*** Entries provided ***

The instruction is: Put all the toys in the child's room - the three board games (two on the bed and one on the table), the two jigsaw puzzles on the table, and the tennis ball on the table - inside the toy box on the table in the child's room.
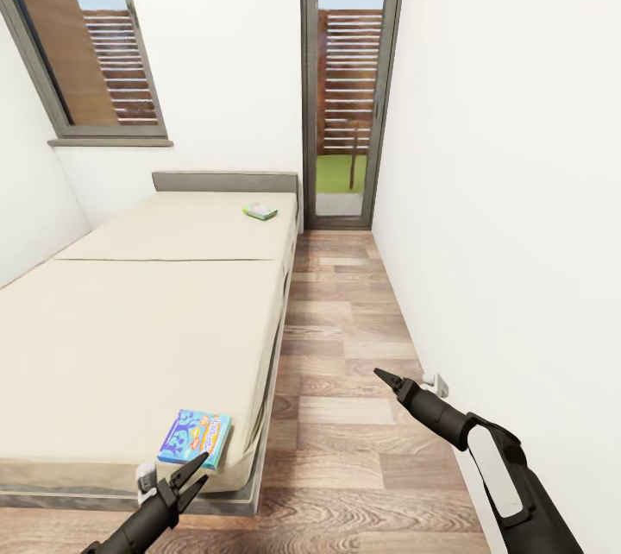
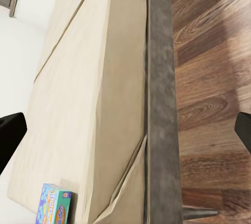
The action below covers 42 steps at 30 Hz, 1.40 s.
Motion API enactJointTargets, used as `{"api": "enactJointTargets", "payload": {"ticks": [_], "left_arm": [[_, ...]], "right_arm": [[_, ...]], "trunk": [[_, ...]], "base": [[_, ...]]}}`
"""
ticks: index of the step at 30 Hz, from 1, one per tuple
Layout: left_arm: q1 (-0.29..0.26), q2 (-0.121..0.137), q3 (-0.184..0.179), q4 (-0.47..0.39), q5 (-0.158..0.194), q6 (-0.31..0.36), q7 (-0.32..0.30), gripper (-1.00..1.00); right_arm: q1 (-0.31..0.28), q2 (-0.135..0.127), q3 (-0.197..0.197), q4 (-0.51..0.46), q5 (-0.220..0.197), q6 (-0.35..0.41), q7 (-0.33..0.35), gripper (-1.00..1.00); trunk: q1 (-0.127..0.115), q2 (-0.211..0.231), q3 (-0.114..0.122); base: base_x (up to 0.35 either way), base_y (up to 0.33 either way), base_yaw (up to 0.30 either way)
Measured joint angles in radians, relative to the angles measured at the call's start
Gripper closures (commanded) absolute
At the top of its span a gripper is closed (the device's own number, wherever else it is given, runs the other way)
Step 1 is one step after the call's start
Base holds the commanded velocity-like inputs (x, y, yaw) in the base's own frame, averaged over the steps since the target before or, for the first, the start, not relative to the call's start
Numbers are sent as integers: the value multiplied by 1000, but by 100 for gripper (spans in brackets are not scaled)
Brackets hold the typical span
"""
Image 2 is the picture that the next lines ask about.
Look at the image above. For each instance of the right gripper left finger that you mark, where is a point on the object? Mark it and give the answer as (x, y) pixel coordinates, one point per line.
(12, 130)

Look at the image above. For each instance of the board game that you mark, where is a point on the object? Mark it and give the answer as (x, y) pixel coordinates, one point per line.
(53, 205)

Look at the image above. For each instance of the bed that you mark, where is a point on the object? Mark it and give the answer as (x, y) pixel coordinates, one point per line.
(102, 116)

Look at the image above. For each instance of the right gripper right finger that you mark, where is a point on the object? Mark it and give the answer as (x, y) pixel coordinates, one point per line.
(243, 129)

*** End of Entries provided ***
*** Entries provided ***

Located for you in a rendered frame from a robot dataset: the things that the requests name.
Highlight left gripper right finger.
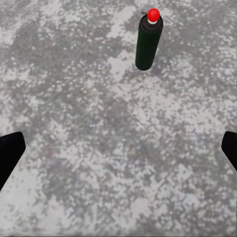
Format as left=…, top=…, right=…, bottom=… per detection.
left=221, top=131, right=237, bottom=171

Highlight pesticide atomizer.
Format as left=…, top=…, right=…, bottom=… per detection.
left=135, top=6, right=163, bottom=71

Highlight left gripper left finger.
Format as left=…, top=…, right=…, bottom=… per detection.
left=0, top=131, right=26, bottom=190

*** End of Entries provided ***

■ Exercise: Within the entries above, find every line where the string "commanded" occurs, and copy it.

■ The answer:
Gripper closures (commanded) absolute
Base holds the commanded velocity-like inputs (x, y, yaw) in the base's own frame, averaged over the steps since the target before or, for the first, the start, not relative to the call's start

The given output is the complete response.